In the art-buying market this is true. Perceived value counts for a great deal, but in terms of shifting product and ensuring cashflow it's far more important to pitch the price to the market. If Michael is keen to sell his work in this way then it would pay him to have a look around the vicinity and see what other stuff is currently for sale and at what price, bearing in mind that anything he sees actually hanging on the wall with a price on it hasn't actually been bought. It's better to have products to suit all pockets than to wait for the buyer that only comes along twice a year and then probably only kicks the tyres.

User_Removed
4 Jun 2010 - 10:17 AM

Maybe this is starting to answer the question of is photography art!

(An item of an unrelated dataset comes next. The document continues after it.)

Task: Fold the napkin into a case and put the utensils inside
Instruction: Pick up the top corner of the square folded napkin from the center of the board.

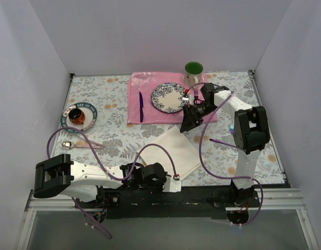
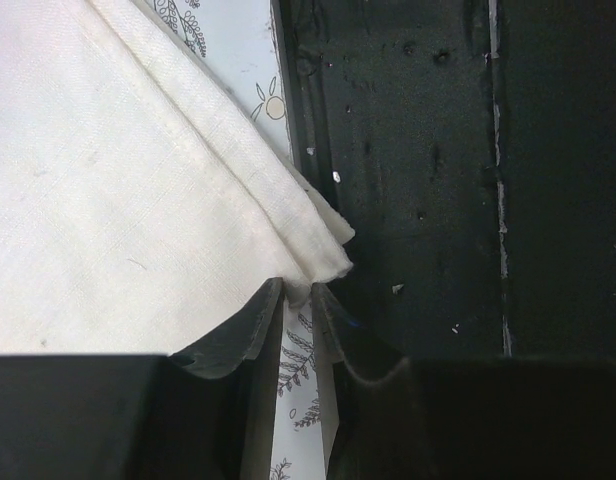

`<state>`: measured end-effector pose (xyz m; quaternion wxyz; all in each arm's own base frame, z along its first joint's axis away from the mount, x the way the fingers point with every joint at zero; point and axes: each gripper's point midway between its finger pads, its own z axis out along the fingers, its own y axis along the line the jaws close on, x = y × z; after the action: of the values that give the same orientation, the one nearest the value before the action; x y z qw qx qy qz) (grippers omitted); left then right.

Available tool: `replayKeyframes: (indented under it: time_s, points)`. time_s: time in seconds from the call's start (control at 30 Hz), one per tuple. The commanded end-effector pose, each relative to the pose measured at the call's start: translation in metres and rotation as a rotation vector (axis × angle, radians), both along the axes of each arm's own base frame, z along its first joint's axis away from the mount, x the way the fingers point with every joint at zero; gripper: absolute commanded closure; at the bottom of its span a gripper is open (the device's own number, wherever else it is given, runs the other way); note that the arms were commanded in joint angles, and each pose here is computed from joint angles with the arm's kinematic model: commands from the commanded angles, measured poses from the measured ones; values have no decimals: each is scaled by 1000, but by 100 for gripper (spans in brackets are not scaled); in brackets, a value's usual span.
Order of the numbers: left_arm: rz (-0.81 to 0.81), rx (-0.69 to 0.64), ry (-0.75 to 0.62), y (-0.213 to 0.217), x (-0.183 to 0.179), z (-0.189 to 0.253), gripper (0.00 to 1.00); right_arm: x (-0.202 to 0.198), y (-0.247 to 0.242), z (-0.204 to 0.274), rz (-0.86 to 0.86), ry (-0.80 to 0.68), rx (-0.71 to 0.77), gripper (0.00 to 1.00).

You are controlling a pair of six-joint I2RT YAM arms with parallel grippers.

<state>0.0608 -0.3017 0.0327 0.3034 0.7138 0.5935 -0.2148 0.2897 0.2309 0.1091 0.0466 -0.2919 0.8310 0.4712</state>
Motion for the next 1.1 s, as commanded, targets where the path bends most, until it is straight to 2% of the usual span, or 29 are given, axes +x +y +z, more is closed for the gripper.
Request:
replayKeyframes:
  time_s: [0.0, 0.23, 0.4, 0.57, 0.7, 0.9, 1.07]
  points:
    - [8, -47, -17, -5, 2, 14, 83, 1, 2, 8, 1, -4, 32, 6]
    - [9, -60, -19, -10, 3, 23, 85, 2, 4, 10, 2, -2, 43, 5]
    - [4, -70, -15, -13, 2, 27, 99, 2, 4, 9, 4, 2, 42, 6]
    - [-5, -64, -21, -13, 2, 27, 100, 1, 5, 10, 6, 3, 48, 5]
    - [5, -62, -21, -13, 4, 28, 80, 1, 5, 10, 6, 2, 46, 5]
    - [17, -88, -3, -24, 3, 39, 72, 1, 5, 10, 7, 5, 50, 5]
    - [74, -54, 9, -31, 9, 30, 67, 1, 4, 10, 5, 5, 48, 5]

I agree totally with the above. I suppose I am aiming at the art market.

User_Removed
4 Jun 2010 - 10:23 AM


Quote: Maybe this is starting to answer the question of is photography art!

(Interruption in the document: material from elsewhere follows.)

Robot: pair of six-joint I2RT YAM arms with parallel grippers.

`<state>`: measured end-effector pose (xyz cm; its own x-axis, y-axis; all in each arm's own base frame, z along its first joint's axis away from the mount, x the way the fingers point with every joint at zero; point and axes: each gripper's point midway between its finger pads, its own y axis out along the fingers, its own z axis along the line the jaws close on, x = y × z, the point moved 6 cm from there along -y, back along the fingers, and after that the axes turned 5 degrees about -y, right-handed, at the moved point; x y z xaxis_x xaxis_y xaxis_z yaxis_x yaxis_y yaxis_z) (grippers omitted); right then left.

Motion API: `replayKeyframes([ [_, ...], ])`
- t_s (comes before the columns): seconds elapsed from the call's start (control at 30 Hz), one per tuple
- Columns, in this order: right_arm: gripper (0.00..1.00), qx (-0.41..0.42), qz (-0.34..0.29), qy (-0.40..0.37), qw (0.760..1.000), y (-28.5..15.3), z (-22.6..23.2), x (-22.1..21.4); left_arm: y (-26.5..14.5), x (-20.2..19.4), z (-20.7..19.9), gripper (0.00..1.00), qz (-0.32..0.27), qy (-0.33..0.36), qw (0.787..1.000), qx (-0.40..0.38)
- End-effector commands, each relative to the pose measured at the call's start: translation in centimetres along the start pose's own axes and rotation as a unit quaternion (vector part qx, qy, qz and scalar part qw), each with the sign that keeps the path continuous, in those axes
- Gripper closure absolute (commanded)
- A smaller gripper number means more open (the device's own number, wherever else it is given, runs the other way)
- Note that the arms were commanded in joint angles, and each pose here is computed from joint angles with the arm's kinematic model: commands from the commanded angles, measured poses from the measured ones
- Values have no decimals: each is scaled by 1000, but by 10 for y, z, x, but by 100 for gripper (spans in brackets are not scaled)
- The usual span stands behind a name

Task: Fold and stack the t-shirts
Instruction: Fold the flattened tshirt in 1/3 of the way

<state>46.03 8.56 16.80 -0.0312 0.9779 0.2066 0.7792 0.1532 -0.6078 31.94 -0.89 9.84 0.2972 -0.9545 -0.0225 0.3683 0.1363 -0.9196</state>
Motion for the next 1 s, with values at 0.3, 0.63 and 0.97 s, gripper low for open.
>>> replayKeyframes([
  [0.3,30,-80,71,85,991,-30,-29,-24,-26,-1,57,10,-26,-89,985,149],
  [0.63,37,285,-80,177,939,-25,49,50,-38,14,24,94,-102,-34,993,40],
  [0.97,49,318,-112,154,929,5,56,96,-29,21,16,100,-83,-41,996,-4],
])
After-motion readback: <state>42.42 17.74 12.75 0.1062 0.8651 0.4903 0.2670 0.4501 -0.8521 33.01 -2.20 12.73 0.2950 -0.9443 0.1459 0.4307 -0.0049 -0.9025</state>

He he Grin Is that a can of worms I see you opening ? Wink

User_Removed
4 Jun 2010 - 10:32 AM


Quote: He he Grin Is that a can of worms I see you opening ? Wink

Just bending the lid a little maybe!

jon gibbs
jon gibbs  10147 forum posts2 Constructive Critique Points
13 Jun 2010 - 10:23 AM

Michael, you take some lovely shots, they are worth more than £35 framed, believe me.
As mentioned you must double costs in your pricing at least and if the restaurant/venue is taking its cut and you're merely breaking even then I don't see the point, you've got to get some return from them.From my experience cheap prices reflect a cheap product, ok so not everyone can afford that £70-90 bracket BUT if that image is carefully chosen and relevant to the area being displayed I am sure you will have buyers, though be patient.You may also want to consider selling smaller mounted only images if the venue will allow you.
For god sake make sure if you are putting any in restaurants the images are properly mounted, by that I mean bonded, the amount of change in temperature within a restaurant will make the images bend and then no one will even consider them.They will also get mucky so can you rely on the restaurant owners to clean them to make them look their best?
I don't believe in going the limited edition way either, for very big prints maybe but not at a3 ish size.In my experience there are three criteria for selling photographs, 'wow! love that, got to have that', 'it will go great in our lounge, just the right colour', 'oh look that's where we went' - pricing can be a sticking point but offer smaller images on site.
Make sure you have website details on any pricing, people may like the pic but not the frames and may want to contact you to get a print only.